Nature Methods ( IF 36.1 ) Pub Date : 2019-07-15 , DOI: 10.1038/s41592-019-0496-6 Kevin K. Yang , Zachary Wu , Frances H. Arnold
Protein engineering through machine-learning-guided directed evolution enables the optimization of protein functions. Machine-learning approaches predict how sequence maps to function in a data-driven manner without requiring a detailed model of the underlying physics or biological pathways. Such methods accelerate directed evolution by learning from the properties of characterized variants and using that information to select sequences that are likely to exhibit improved properties. Here we introduce the steps required to build machine-learning sequence–function models and to use those models to guide engineering, making recommendations at each stage. This review covers basic concepts relevant to the use of machine learning for protein engineering, as well as the current literature and applications of this engineering paradigm. We illustrate the process with two case studies.

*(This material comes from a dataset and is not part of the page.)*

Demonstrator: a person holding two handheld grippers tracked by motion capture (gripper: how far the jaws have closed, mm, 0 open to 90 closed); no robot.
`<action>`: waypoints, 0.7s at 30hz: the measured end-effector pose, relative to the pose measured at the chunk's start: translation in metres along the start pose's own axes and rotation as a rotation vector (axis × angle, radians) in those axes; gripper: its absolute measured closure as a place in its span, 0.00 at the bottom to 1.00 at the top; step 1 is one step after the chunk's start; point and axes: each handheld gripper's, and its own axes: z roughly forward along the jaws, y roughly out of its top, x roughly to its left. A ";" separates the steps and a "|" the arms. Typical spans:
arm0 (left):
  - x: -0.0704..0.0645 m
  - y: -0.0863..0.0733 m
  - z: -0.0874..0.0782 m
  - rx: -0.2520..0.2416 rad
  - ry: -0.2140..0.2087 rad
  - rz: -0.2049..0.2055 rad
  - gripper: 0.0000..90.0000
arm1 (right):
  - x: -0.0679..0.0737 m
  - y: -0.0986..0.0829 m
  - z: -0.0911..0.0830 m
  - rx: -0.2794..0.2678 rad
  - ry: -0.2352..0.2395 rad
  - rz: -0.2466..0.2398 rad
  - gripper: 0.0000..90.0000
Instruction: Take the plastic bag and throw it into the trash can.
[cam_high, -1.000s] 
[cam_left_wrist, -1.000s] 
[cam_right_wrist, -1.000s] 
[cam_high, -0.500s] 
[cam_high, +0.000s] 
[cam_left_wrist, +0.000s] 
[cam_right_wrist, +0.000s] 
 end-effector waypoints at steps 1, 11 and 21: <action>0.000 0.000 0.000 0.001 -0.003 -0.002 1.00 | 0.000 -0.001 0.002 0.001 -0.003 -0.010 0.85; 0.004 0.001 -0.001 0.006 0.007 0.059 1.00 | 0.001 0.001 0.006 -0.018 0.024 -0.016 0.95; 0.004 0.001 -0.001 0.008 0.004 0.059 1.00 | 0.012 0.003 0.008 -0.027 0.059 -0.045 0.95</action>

Finally, we look to future opportunities for machine learning to enable the discovery of unknown protein functions and uncover the relationship between protein sequence and function.
中文翻译:
机器学习指导的蛋白质工程定向进化
通过机器学习指导的定向进化进行蛋白质工程,可以优化蛋白质功能。机器学习方法可以预测序列如何映射以数据驱动的方式发挥作用,而无需底层物理或生物学途径的详细模型。通过从表征的变体的特性中学习并使用该信息来选择可能表现出改进的特性的序列,此类方法可加速定向进化。在这里,我们介绍构建机器学习序列功能模型并使用这些模型指导工程所需的步骤,并在每个阶段提出建议。这篇综述涵盖了与在蛋白质工程中使用机器学习有关的基本概念,以及该工程范式的最新文献和应用。我们通过两个案例研究来说明这一过程。最后,我们期待机器学习的未来机会,以发现未知的蛋白质功能并揭示蛋白质序列与功能之间的关系。